All lines in the data that hold the word "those" need copying.

*** Input data ***

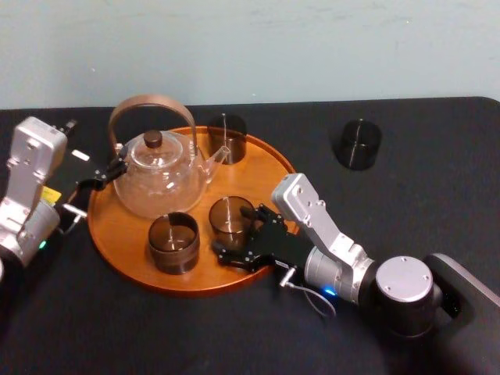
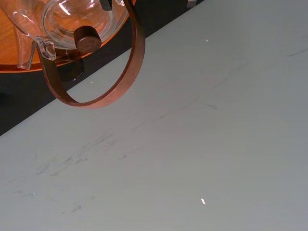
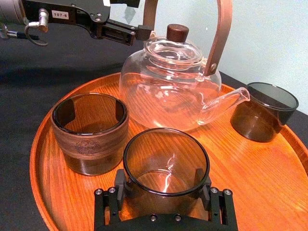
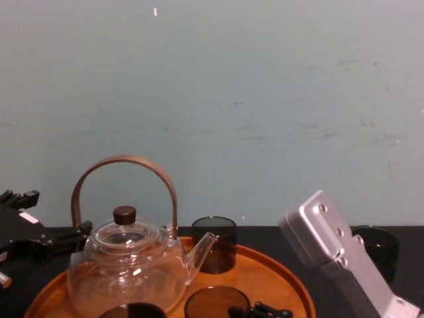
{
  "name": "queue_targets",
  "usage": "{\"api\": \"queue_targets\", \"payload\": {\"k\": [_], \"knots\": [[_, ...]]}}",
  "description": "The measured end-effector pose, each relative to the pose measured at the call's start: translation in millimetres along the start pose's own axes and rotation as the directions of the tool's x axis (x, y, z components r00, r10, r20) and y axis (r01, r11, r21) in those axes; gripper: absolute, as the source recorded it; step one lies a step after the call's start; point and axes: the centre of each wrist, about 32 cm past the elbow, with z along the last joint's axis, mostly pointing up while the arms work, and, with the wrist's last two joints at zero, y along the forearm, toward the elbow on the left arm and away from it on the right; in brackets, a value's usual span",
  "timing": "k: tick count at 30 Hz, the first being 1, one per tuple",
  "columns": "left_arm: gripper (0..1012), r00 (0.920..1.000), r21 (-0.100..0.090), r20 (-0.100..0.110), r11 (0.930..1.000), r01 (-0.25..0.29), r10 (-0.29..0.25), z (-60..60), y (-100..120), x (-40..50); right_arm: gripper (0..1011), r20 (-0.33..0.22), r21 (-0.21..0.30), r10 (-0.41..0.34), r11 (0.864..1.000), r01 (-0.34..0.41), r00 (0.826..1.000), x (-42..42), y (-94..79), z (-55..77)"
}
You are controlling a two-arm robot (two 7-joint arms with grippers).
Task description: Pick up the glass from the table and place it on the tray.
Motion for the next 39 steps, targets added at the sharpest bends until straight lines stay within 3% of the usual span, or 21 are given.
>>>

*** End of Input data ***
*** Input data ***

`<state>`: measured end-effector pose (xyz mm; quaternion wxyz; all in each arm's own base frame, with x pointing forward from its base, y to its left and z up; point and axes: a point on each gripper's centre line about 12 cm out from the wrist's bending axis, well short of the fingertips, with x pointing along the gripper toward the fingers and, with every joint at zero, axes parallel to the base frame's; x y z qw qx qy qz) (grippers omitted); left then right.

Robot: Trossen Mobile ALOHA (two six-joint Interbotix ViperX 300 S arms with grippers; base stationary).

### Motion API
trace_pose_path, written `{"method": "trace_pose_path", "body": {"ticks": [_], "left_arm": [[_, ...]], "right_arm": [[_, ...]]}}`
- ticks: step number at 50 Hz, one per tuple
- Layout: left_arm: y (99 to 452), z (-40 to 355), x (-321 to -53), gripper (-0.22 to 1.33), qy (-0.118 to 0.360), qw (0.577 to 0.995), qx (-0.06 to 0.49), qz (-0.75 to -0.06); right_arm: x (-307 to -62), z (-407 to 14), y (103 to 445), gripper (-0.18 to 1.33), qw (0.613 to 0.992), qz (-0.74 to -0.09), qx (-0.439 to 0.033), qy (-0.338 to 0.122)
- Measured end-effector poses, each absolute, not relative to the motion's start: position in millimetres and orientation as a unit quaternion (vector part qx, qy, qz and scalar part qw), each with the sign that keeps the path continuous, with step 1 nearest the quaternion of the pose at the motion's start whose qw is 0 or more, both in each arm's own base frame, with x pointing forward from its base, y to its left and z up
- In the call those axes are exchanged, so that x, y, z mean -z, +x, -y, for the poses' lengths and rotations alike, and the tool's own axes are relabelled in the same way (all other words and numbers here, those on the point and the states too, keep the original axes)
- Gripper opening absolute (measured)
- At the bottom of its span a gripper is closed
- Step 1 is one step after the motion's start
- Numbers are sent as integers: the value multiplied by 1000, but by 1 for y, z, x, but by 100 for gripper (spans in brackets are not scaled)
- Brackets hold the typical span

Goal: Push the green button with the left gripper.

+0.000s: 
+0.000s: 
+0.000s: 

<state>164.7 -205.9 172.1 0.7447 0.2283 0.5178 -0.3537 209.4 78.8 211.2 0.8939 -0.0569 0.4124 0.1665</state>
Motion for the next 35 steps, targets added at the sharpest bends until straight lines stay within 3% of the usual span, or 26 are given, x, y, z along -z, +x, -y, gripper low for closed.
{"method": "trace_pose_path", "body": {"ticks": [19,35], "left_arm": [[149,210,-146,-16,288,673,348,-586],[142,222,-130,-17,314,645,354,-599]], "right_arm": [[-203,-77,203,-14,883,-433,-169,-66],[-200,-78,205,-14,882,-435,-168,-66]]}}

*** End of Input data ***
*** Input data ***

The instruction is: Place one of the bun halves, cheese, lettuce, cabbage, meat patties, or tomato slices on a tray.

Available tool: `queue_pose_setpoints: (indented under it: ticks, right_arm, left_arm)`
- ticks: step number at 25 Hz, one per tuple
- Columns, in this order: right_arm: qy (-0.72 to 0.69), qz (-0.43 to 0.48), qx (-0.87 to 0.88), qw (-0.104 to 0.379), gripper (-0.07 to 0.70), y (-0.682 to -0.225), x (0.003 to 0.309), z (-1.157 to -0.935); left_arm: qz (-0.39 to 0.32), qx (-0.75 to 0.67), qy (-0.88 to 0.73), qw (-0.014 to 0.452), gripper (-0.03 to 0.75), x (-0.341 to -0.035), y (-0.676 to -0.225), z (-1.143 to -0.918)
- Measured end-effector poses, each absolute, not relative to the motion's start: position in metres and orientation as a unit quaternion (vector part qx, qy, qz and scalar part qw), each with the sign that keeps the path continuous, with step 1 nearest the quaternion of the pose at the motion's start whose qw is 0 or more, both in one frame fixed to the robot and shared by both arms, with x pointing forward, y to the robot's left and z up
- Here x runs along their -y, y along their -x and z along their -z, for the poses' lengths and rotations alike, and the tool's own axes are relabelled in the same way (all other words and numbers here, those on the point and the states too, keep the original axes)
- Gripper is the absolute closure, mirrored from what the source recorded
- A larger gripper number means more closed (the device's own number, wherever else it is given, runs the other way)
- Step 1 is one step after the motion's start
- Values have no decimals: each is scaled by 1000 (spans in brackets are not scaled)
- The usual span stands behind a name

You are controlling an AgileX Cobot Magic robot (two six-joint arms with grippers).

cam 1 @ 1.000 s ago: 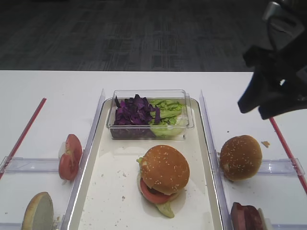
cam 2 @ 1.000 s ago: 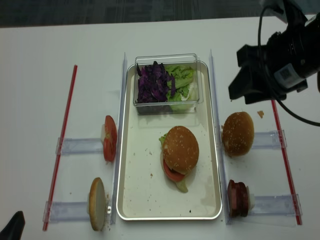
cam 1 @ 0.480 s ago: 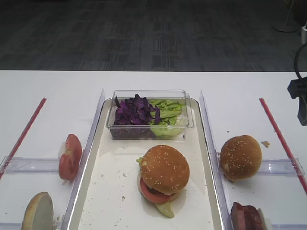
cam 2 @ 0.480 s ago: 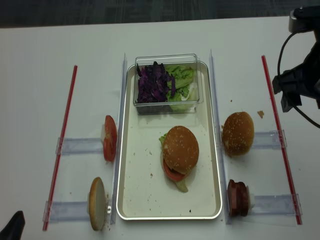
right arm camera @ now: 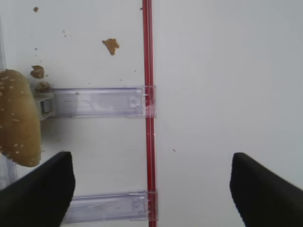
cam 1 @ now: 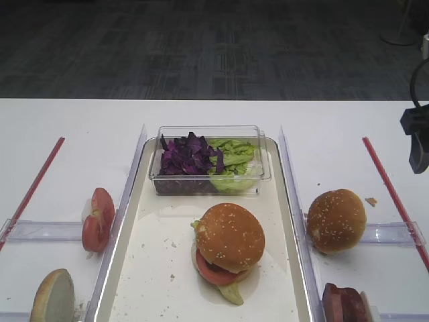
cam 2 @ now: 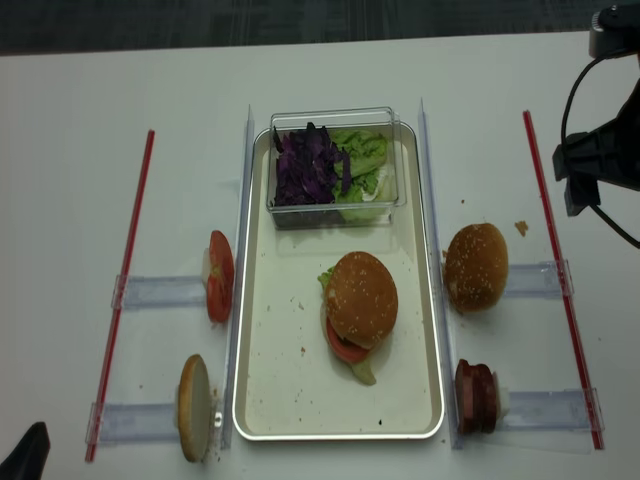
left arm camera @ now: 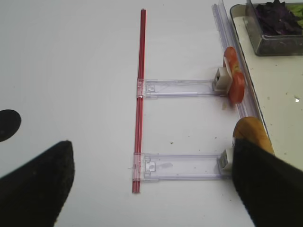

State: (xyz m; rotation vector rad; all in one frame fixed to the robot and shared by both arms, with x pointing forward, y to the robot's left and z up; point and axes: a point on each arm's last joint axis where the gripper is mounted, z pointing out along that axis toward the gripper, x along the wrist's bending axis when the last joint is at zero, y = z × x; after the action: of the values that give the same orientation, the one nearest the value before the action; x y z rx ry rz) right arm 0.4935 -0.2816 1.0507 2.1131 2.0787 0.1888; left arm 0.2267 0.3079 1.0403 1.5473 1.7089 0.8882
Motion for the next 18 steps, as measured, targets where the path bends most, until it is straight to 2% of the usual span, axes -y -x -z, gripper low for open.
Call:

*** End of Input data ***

Output below:
  "description": "The measured end-effector pose, each relative to the pose measured at the call's start: translation in millimetres along the start pose's own axes and rotation as the directions of the tool's x axis (x, y, z components r00, r10, r20) and y axis (r01, r11, r21) in those axes; gripper: absolute, as the source recorded it; step one lies a step after the call's start; point and axes: the centre of each wrist, about 32 cm past the elbow, with z along the last joint's axis, mostly pointing up while the arms work, and, with the wrist's last two joints at zero, y along the forearm, toward the elbow on the left arm and away from it on the right; in brackets, a value's usual span",
- In the call those axes are exchanged, so that x, y, z mean -z, +x, -y, for the poses' lengths and rotations alike, and the tool's own axes are relabelled in the same way (all other words and numbers here, those on the point and the states too, keep the original axes)
- Here x runs along their -y, y along their -x and z along their -z, for the poses' lengths and rotations alike, and the tool's own axes are relabelled in the same way (all other words and numbers here, those on the point and the states too, keep the original axes)

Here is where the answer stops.